EmbraceNet is a novel multimodal integration architecture for deep learning models, which provides good compatibility with any network structure, in-depth consideration of correlations between different modalities, and seamless handling of missing data. This repository contains the official PyTorch- and TensorFlow-based implementations of the EmbraceNet model, which is explained in the following paper.

  • J.-H. Choi, J.-S. Lee. EmbraceNet: A robust deep learning architecture for multimodal classification. Information Fusion, vol. 51, pp. 259-270, Nov. 2019 [Paper] [arXiv]
@article{choi2019embracenet,
  title={EmbraceNet: A robust deep learning architecture for multimodal classification},
  author={Choi, Jun-Ho and Lee, Jong-Seok},
  journal={Information Fusion},
  volume={51},
  pages={259--270},
  year={2019},
  publisher={Elsevier}
}

Dependencies

PyTorch-based

  • Python 3.7+
  • PyTorch 1.5+

TensorFlow-based (2.x)

  • Python 3.8+
  • TensorFlow 2.4+

TensorFlow-based (1.x)

  • Python 3.6+
  • TensorFlow 1.8+ (<2.0)

Getting started

The implementations of the EmbraceNet model are in the embracenet_pytorch/, embracenet_tf2/, and embracenet_tf1/ folders. Copy the appropriate folder for your framework to your code base and import it.

# for PyTorch-based
from embracenet_pytorch import EmbraceNet

# for TensorFlow-based (2.x)
from embracenet_tf2 import EmbraceNet

# for TensorFlow-based (1.x)
from embracenet_tf1 import EmbraceNet

Here is a code snippet to employ EmbraceNet.

PyTorch-based

device = torch.device('cuda' if torch.cuda.is_available() else 'cpu')

# Build a pre-processing network for each modality.
# Assume that there are two pre-processed modalities (modality1, modality2) having sizes of 512 and 128.

# Create an EmbraceNet object.
embracenet = EmbraceNet(device=device, input_size_list=[512, 128], embracement_size=256)

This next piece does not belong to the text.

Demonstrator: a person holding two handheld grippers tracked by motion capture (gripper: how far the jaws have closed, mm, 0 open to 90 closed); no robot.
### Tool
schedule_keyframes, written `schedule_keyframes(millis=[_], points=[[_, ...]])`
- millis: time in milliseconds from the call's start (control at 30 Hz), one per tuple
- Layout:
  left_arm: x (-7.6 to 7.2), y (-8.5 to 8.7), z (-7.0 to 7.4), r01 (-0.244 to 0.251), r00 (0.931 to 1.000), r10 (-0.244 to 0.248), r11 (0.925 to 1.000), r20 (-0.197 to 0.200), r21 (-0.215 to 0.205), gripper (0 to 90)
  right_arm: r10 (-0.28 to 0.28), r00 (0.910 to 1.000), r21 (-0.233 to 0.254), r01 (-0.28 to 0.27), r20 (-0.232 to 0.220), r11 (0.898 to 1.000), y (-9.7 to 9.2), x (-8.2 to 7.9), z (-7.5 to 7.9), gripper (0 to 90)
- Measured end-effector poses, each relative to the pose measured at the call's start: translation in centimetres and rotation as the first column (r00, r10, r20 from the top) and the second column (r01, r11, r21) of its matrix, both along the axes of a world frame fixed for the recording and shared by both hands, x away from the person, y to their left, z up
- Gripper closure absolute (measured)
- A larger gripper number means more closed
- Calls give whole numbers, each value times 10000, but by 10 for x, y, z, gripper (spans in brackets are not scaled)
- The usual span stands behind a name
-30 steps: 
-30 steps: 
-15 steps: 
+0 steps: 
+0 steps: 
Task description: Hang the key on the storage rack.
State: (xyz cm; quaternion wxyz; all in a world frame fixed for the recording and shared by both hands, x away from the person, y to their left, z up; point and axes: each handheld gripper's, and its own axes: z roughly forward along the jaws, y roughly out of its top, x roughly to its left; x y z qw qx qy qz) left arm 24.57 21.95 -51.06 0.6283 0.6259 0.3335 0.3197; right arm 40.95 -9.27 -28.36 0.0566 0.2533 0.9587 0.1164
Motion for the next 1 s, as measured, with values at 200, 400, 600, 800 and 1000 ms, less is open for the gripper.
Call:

# Feed the output of the pre-processing network to EmbraceNet at the "forward" function of your module.
embraced_output = embracenet(input_list=[modality1, modality2]))

# Employ a post-processing network with inputting embraced_output.

Please refer to the comments in embracenet_pytorch/embracenet.py for more information.

TensorFlow-based (2.x)

# Build a pre-processing network for each modality.
# Assume that there are two pre-processed modalities (modality1, modality2) having sizes of 512 and 128.

# Create an EmbraceNet object.
embracenet = EmbraceNet(input_size_list=[512, 128], embracement_size=256)

# Feed the output of the pre-processing network to EmbraceNet at the "forward" function of your module.
embraced_output = embracenet(input_list=[modality1, modality2]))

# Employ a post-processing network with inputting embraced_output.

Please refer to the comments in embracenet_tf2/embracenet.py for more information.

TensorFlow-based (1.x)

# Create an EmbraceNet object.
embracenet = EmbraceNet(batch_size=16, embracement_size=256)

# Build a pre-processing network for each modality.
# Then, feed the output of the pre-processing network to EmbraceNet.
embracenet.add_modality(input_data=modality1, input_size=512)
embracenet.add_modality(input_data=modality2, input_size=128)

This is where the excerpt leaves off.